Task instructions =
Check the lines of the listing below for the word "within", and state only how many have it.

Dataset entries =
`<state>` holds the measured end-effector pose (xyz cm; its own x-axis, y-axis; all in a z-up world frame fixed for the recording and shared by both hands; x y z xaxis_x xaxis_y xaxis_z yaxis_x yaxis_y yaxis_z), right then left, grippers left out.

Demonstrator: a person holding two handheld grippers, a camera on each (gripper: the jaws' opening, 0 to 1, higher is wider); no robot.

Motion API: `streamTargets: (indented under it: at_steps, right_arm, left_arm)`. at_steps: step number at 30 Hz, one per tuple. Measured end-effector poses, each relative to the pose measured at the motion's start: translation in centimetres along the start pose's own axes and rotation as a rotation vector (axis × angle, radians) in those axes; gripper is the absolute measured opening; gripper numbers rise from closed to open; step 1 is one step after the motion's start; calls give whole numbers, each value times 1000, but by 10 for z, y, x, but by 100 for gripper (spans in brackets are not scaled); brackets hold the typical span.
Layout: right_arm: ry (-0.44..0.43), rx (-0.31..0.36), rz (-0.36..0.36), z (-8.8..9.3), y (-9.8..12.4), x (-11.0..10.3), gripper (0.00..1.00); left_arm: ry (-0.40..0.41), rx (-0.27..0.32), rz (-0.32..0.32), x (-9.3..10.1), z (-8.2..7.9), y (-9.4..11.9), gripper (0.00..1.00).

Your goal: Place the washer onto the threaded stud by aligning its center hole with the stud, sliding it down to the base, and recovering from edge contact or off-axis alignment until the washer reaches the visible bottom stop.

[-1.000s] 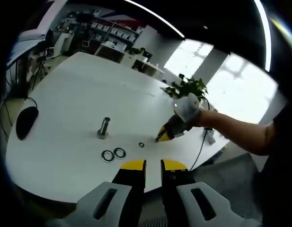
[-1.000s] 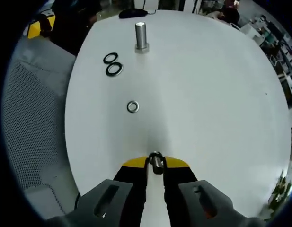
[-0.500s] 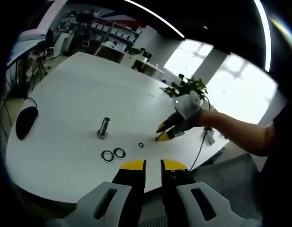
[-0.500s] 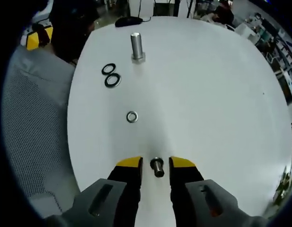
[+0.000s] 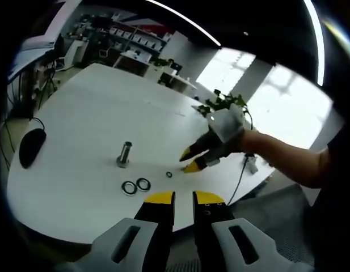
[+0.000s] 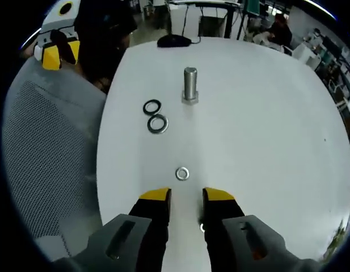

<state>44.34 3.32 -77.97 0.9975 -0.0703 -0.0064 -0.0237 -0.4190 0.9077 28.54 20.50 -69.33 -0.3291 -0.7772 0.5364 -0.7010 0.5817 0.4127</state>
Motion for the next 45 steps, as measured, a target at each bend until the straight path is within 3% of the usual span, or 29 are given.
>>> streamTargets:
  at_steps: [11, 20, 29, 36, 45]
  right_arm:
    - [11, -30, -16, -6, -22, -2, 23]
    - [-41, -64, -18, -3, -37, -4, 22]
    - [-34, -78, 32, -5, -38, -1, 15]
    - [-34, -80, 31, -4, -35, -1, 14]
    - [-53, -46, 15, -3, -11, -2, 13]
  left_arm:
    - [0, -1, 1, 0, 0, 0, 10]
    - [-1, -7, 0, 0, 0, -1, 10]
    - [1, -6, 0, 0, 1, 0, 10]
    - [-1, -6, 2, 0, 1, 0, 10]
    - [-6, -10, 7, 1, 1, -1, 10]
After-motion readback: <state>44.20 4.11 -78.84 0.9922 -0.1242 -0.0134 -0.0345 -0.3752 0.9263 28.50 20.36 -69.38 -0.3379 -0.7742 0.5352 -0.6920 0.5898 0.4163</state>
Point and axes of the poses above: the point that each gripper's makers call its tool centre point, and the gripper's own axes: y roughly backward along the fingers, x roughly to its right, z roughly out of its underside, the point moved 6 cm from there along y, roughly backward along the fingers, and after that the axes turned 2 degrees about x, right-handed, at the moved point
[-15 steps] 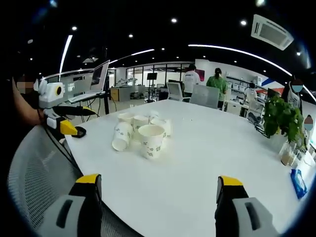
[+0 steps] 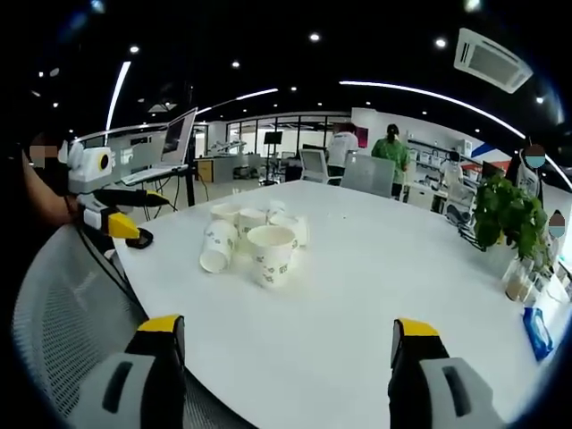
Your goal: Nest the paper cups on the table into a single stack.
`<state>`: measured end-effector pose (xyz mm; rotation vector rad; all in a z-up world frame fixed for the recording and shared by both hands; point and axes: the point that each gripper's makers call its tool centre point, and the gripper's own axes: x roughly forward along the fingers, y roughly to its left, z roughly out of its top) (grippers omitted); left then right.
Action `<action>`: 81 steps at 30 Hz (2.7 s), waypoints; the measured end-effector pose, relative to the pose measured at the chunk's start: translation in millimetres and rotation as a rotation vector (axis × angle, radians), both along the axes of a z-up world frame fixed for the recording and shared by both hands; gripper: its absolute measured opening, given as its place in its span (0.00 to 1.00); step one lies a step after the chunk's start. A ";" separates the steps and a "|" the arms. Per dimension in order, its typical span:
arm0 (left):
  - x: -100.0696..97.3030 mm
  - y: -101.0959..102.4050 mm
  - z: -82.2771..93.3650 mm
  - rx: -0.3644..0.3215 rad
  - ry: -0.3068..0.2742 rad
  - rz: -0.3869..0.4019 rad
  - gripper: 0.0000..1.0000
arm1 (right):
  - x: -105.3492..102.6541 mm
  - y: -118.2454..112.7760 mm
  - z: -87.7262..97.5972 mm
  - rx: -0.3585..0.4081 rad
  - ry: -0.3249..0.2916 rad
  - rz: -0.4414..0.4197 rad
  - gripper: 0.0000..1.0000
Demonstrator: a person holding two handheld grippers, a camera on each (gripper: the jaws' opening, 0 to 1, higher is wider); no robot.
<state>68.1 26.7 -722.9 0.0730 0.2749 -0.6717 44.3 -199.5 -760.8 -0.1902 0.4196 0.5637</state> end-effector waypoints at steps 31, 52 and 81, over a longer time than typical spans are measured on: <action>-0.3 0.5 -5.6 0.024 0.007 -0.011 0.84 | 0.9 -2.8 0.9 -0.002 0.000 -0.015 0.93; 0.7 1.0 -4.1 0.017 -0.002 -0.012 0.86 | 2.0 -6.5 -2.0 -0.007 0.007 -0.024 0.92; 6.3 17.0 -26.6 0.029 0.010 -0.047 0.87 | 21.5 -1.1 10.1 -0.008 0.039 0.013 1.00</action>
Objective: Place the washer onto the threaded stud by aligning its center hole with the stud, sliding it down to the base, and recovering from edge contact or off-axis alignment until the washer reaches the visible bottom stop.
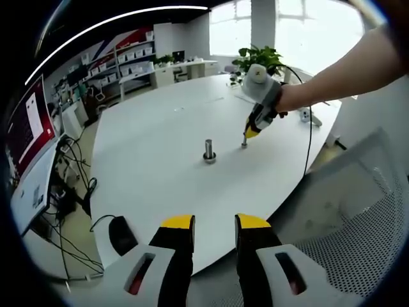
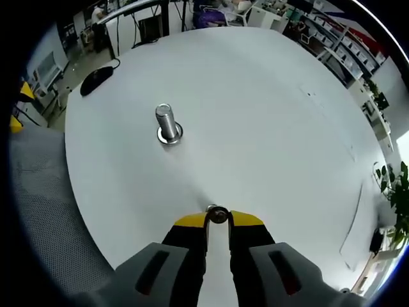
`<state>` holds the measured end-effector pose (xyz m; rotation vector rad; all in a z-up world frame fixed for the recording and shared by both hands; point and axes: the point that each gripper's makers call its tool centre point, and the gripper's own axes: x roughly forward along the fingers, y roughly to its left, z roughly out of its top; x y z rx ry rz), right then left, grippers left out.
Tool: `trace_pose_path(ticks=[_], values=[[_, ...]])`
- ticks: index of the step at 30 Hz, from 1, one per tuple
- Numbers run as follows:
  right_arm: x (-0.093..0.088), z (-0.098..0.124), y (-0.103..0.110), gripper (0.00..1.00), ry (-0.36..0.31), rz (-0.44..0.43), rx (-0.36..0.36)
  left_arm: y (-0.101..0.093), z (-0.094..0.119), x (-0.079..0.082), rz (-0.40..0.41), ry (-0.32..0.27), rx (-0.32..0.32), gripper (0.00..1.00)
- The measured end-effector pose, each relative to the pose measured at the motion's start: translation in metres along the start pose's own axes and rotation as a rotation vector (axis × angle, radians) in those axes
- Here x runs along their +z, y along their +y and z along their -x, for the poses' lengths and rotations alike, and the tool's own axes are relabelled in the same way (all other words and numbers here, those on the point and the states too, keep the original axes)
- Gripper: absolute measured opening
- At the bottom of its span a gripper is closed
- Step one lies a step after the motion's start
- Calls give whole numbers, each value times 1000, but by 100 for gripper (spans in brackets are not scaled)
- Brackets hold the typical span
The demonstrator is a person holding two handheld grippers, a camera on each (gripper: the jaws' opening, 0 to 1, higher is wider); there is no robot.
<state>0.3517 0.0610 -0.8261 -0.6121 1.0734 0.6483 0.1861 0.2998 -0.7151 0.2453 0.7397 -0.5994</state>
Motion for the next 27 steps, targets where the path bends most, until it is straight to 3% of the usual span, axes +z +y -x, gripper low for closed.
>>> trace_pose_path(ticks=[12, 27], values=[[-5, -24, -4, 14, 26, -18, 27, 1, -1, -2, 7, 11, 4, 23], [-9, -26, 8, 15, 43, -15, 11, 0, 0, -1, 6, 7, -1, 23]])
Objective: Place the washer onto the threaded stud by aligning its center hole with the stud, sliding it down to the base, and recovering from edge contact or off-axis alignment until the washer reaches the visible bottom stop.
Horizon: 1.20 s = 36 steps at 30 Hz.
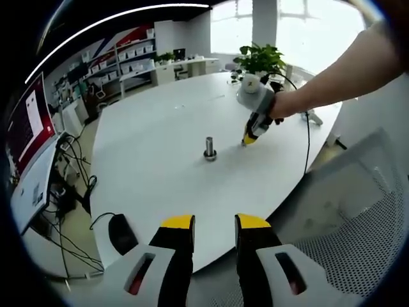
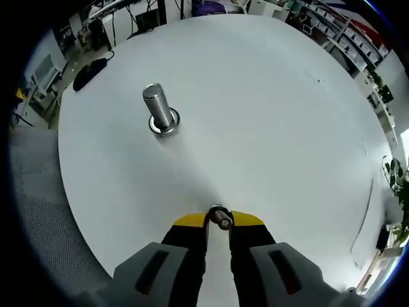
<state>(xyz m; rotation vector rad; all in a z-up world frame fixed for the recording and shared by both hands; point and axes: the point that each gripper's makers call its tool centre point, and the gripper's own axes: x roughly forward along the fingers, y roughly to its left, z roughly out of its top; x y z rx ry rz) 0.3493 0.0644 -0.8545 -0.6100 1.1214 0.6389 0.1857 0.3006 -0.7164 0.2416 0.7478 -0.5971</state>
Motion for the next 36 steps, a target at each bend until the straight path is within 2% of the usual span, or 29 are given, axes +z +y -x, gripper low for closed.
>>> trace_pose_path(ticks=[13, 19, 26, 31, 36], values=[[-7, 2, 0, 21, -2, -12, -15, -1, 2, 5, -2, -29, -4, 23], [-9, 15, 1, 21, -29, -15, -40, -5, 3, 6, -9, -37, -15, 23], [-17, 32, 10, 22, -57, -64, -50, -6, 3, 9, -11, -52, -30, 23], [-24, 45, 19, 23, -83, -55, -45, -12, 3, 9, -32, -52, -47, 23], [-27, 70, 27, 23, -135, -81, -59, -12, 5, 13, -20, -72, -65, 23]])
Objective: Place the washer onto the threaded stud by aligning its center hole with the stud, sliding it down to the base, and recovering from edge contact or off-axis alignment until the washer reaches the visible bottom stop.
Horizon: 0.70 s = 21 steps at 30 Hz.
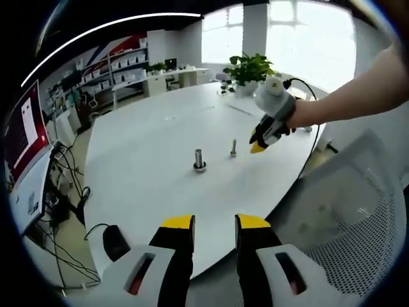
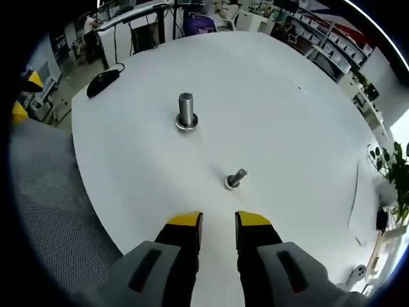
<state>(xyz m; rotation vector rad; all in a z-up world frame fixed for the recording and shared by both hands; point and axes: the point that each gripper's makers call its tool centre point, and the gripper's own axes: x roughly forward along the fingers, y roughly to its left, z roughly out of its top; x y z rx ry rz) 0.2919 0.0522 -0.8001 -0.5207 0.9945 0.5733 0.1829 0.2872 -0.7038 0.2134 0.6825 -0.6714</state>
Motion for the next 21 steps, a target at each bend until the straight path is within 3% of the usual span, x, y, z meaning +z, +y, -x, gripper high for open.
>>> trace_pose_path(ticks=[3, 8, 13, 16, 21], values=[[2, 16, 5, 23, -61, -9, 8, -2, 1, 2, 1, -12, -7, 23], [-5, 36, 7, 23, -97, -48, -1, -5, 1, 3, -10, -14, -17, 23], [-11, 57, 15, 23, -133, -28, -5, -5, 3, 5, -7, -27, -16, 23], [-13, 70, 16, 23, -177, -94, -9, -6, 2, 5, -14, -25, -22, 23], [-11, 93, 20, 23, -244, -122, -32, -6, 3, 7, -15, -39, -23, 23]])
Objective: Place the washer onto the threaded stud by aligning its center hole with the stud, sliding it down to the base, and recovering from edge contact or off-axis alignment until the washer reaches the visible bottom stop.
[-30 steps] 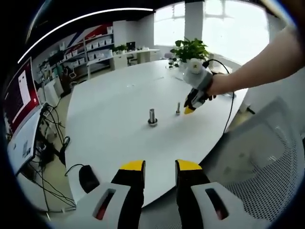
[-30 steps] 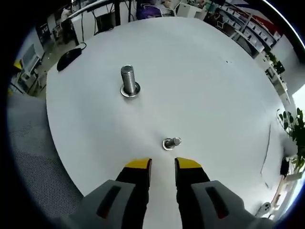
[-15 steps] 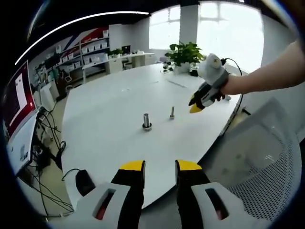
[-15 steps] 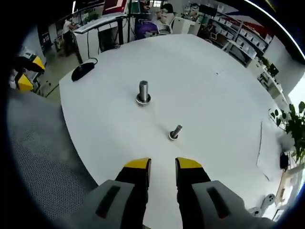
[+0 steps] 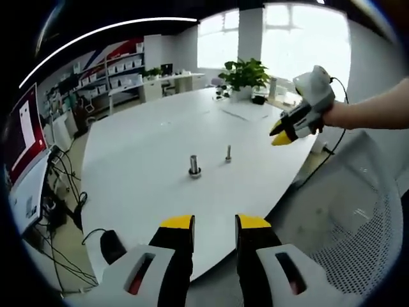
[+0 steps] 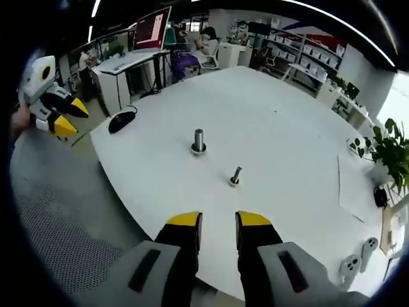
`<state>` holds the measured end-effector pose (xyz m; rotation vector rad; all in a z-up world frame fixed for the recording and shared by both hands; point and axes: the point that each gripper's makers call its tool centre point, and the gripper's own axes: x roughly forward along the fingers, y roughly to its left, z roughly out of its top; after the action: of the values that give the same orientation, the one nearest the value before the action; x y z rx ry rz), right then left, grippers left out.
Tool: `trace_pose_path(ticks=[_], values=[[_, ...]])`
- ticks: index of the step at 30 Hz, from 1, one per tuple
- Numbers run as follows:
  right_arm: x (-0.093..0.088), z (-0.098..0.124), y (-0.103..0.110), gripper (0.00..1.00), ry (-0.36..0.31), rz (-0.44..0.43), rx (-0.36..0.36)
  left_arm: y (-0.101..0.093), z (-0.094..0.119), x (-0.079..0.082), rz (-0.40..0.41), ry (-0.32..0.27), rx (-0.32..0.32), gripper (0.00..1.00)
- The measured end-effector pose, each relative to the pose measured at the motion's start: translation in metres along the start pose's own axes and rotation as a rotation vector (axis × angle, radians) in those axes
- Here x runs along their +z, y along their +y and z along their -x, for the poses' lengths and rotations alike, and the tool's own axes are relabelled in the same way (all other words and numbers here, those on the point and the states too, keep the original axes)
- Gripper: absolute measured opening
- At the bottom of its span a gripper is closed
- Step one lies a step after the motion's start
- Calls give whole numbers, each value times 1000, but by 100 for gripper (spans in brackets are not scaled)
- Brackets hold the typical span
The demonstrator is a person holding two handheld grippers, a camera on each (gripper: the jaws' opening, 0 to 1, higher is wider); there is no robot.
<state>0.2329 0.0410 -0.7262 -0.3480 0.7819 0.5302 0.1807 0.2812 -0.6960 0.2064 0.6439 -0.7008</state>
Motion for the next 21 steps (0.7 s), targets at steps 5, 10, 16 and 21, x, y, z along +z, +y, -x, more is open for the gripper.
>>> trace_pose_path(ticks=[5, 10, 16, 21], values=[[6, 17, 3, 24, -48, -37, -6, 0, 0, 0, 8, -4, -3, 23], [3, 33, 4, 24, -83, -68, -18, -1, 0, -1, 7, 1, -3, 23], [-2, 50, 3, 26, -114, -101, -37, 0, -1, -2, 9, 11, 7, 24], [-6, 56, 2, 26, -138, -121, -47, 4, -1, -2, 15, 13, 25, 24]])
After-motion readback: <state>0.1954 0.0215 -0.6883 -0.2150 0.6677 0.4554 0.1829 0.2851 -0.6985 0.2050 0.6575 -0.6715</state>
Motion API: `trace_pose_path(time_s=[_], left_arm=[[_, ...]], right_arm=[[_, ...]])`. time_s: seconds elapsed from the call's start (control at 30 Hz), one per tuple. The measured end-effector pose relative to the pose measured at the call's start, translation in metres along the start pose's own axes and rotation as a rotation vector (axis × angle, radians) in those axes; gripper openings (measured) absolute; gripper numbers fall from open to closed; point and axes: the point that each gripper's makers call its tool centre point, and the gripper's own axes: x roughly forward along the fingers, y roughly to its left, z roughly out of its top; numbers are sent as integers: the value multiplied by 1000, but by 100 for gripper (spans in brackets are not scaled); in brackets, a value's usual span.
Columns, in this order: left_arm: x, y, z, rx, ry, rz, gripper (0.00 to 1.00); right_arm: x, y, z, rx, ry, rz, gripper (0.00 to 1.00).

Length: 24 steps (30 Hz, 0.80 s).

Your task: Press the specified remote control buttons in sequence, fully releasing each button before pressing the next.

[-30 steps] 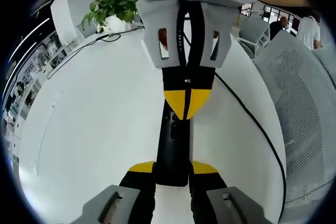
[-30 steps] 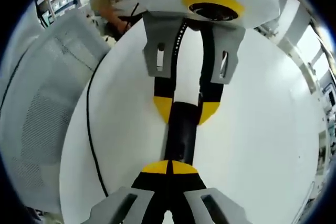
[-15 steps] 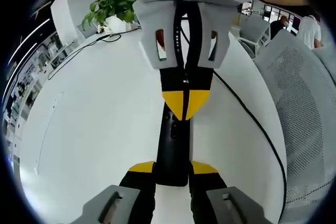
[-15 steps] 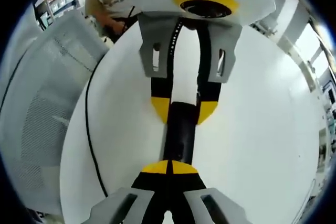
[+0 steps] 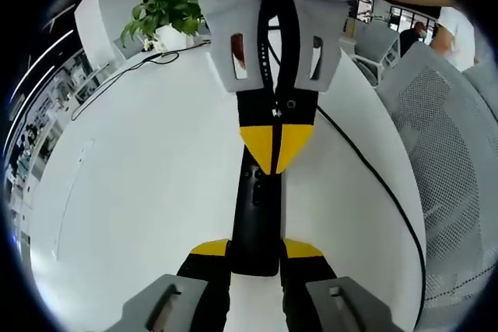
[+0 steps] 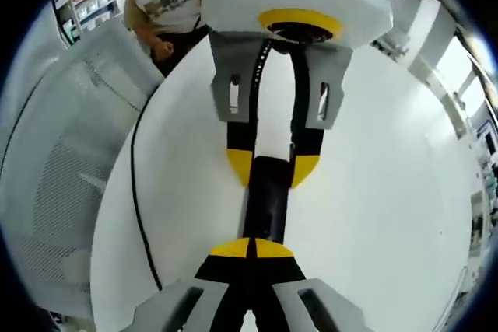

Answer section =
3